The reaction by most politicians and far too many Americans to the human crisis at our southern border, a crisis involving thousands of children--refugees--is so appalling it confirms Rust's pessimism. There should be no doubt at all about what to do regarding these children. America must give them succor and care, and in abundance. There is absolutely no other moral choice, and no reason at all for equivocation. There isn't even any need to take note of the plain fact that America has, for decades, formed the second part of the equation, Demand, on which drug suppliers have orbited from their various Central and South American niches, moons around our sun.
Instead, the many reactions and comments on the right are nothing less than fascist in their brutality. There are so many it isn't even possible to pick the worst. Possibly the Republican Congressional Representative from Georgia, a medical doctor, who suggested that the children pose an Ebola threat wins the slime prize, since as a medical person he should presumably know that there has never been even one case of Ebola virus in Central America. Vying for the prize would be the southern California town that greeted a school bus full of children pretty much the same way the good folks of Little Rock, Arkansas, greeted a few black children going to a formerly white school back in '57. (And that little greeting party caused President Dwight Eisenhower (R, Kansas) to call out the National Guard--to protect the children.)
What seems just as depressing is the willingness of too many Democrats, including possibly even Mr. Obama, to search for some "compromise" with the racists and "southern strategists" who control the whole Republican Party. Solutions to the "problem" at the border seems to include, for even liberal Democrats, fixing the law which admits that children in such straits require a review of their circumstances before being tossed back into the unknown from whence they fled. What the hell is that? Other than a strategy of denial, a method for looking in the opposite direction with great interest while criminalities are occurring in plain view. As Rust says later to his superior officer, after he's figured out what's really going on with the murdered, "You're all morons."
America is coming dangerously close to the kind of "solutions" that Hitler, Stalin, Mao, and the various other dictators who've brushed aside all niceties to get their way as our history has ground its iron wheels through the last century or two. When people call for sending troops to the Texas border (as many Republicans in office have done), what are they really suggesting. These children are walking up to American authorities with their hands in the air, not sneaking over the river and into the brush in the dead of night. Are we to show them that they can't "take advantage" of our supposedly Christian morality by shooting them down, as examples for the ones that follow? That would seem to be Rick Perry's incoherent message, and Mr. Gomert's as well.

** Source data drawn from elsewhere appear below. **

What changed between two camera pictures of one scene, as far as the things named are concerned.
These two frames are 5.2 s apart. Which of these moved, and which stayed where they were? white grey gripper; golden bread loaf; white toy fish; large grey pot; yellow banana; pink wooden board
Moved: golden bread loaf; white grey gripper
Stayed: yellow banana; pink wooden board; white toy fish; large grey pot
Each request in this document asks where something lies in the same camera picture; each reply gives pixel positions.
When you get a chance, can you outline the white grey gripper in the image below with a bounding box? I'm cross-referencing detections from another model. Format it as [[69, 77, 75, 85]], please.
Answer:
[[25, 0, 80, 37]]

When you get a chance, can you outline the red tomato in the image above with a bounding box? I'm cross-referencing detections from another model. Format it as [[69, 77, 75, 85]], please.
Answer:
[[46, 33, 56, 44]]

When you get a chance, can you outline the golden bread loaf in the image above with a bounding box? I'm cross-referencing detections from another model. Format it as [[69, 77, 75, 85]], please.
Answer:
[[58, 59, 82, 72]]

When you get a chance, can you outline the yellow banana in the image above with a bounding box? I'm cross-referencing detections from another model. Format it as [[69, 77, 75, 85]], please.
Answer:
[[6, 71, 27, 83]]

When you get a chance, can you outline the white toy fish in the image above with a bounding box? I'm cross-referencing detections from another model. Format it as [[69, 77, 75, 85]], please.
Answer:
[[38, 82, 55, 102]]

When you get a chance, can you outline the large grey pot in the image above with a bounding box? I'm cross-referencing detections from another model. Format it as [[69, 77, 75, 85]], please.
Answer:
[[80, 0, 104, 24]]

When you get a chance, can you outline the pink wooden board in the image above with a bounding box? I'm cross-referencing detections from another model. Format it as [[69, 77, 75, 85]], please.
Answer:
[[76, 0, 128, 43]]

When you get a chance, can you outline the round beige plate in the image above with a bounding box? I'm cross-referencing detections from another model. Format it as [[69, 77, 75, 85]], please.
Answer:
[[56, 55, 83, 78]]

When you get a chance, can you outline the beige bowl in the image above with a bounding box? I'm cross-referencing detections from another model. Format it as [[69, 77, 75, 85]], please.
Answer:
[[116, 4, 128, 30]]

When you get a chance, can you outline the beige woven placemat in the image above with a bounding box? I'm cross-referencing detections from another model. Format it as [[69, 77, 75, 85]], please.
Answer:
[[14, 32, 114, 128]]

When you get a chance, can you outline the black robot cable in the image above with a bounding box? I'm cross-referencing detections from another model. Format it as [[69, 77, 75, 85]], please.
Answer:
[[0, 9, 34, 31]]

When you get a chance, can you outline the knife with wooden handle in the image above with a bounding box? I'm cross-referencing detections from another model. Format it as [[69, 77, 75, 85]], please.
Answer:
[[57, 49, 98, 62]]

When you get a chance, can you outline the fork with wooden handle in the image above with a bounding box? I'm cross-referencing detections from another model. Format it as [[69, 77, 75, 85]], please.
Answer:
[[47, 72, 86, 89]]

If we profess to stand for anything other than power, refugee children offer us an opportunity and a choice. If Mr. Obama cares to lead on anything at all, to be anything beyond a capable manager of a system that's grown too big for anyone to manage, this is his opportunity.
Or maybe Rust was right. For the rest of the sickening, two-faced cow-towing to fear, as was pointed out at Mr. Edroso's yesterday, Lewis Carroll has already drawn the true picture of these craven cowards, running from ragged children because they can't stand to spend a nickle of their preposterous treasure:
I weep for you, the Walrus said:
I deeply sympathize.
With sobs and tears he sorted out
Those of the largest size,
Holding his pocket-handkerchief
Before his streaming eyes.
It's possible Mr. Carroll had politicians and other Grand Men of Great Britain in mind when he wrote the poem. He did live, after all, in the land of Dickens. As, apparently, do we.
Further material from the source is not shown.